Я осторожно посмотрел на нее:

— Ты прочитала?

— Не делай такое удивленное лицо, — сказала она, снова потянувшись за сигаретой.

— Где ты ее раздобыла?

— У Павла был экземпляр. Попросила почитать.

— Представляю, как его это позабавило.

— Он слишком хладнокровный, чтобы выказывать какие-то чувства. Но сказал, что книга «неплохая». Из уст Павла это величайший комплимент.

— А из твоих уст?

— Неплохо, — хохотнула она и добавила: — Какое имеет значение, что я думаю? Ты — публикуемый автор. А я простой исполнитель.

— Я бы так не сказал.

— Теперь ты уж точно шутишь.

— Переводчиков вряд ли можно назвать лишь исполнителями. Вы ведь doppelg"angers [67] .

— Какой триумф — быть чьей-то тенью.

— Вы облекаете в утренние слова то, что написано ночью.

— Неплохая метафора. Но готова поспорить, что ее придумал переводчик.

67

Доппельгенгер (нем.) — в парапсихологии, научной фантастике: призрачный двойник.

Настала моя очередь рассмеяться.

Принесли пиво. Мы чокнулись.

— А сейчас, пока мы не увязли в разговорах о родителях и профессиях, — сказала она, — нам все-таки нужно заняться твоим очерком.

Она полезла в сумку и достала отпечатанную рукопись на немецком языке, с многочисленными заметками на полях, выполненными очень четким и мелким почерком.

— Вижу, у тебя много вопросов, — сказал я.

— В основном это вопросы по выбору слов — мои варианты против твоих. Мы потом поработаем над этим. Но прежде немного критики, если ты не возражаешь. И сразу скажу, что я обсуждала это с Павлом сегодня днем, перед нашей встречей, поскольку он режиссер, а я всего лишь переводчик. Но как Ossi… и учитывая, что ты пишешь про город, в котором я прожила десять лет…

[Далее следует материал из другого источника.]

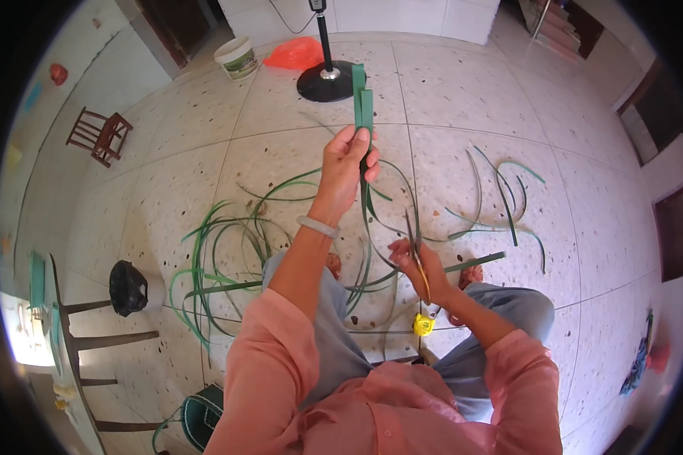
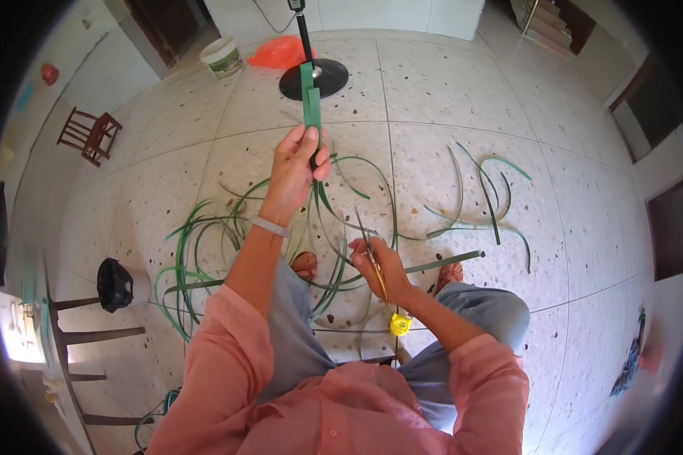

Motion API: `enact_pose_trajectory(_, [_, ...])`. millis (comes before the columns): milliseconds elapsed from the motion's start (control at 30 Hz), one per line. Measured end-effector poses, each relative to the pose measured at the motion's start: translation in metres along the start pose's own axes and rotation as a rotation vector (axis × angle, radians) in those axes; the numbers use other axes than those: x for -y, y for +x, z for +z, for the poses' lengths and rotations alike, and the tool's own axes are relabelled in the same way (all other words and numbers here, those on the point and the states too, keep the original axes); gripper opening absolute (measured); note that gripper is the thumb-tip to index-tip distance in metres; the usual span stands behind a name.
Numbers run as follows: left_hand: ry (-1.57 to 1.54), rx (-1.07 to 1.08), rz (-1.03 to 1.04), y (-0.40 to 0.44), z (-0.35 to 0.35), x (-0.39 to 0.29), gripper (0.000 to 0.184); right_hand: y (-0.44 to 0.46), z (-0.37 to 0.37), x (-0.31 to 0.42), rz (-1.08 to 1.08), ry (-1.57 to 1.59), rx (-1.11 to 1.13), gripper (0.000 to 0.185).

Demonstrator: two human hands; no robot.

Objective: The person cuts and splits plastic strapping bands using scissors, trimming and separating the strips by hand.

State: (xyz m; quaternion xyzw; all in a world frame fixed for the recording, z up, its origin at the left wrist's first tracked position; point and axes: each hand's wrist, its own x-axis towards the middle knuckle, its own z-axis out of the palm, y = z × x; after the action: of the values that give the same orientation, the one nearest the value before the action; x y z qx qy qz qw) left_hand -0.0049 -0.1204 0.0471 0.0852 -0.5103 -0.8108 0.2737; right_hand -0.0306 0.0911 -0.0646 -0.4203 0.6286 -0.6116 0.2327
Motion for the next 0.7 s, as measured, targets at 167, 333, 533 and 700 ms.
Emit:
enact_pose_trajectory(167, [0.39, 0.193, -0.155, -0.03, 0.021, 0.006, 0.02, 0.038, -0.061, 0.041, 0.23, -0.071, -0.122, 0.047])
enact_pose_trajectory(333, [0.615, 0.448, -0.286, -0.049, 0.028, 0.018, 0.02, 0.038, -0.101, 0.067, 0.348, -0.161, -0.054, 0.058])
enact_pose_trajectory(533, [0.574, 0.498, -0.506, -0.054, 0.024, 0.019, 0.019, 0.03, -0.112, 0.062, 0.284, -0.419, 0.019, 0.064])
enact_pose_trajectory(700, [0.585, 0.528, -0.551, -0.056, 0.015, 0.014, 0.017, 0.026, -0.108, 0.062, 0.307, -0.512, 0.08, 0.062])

— Продолжай. Мне интересно твое мнение.

— У тебя получилась интеллигентно аргументированная статья. Но позволь мне сделать важное критическое замечание, а потом мы перейдем к более прозаическим вопросам по семантике. Ты рисуешь Восточный Берлин как серый, безжизненный город, лишенный человеческого тепла и красок…

— Все верно.

— Но предсказуемо.

— Это то, что я видел, что «наблюдал», как ты говоришь.

— И это то, что каждый западный писатель наблюдает в Восточном Берлине, или Праге, или, бог его знает, в Бухаресте, из-за которого — стараниями полоумного Чаушеску — и ГДР выглядит как Швеция. Я вот о чем, Томас, тебе следовало бы переработать некоторые части эссе и, возможно, отступить от привычных клише о «жизни в монохроме», которыми наши слушатели в ГДР уже сыты по горло.

— Но мое эссе не претендует на экстравагантность, а выполняет только ту задачу, которую поставил передо мной Джером Велманн: исполнить роль «американца, на один день попавшего в Восточный Берлин». То, что мой рассказ сконцентрирован на идее снега как метафоры… ну, уж тут меня никак не обвинишь в банальности.

Я произнес это с некоторой горячностью, которая вновь удивила меня. Дело не в том, что я пытался защитить свою территорию и потому вступил в жаркий спор. Я интуитивно чувствовал, что этот разговор становится частью эмоциональной игры, в которую мы оба втянулись за пивом и сигаретами, стараясь подолгу не смотреть друг другу в глаза.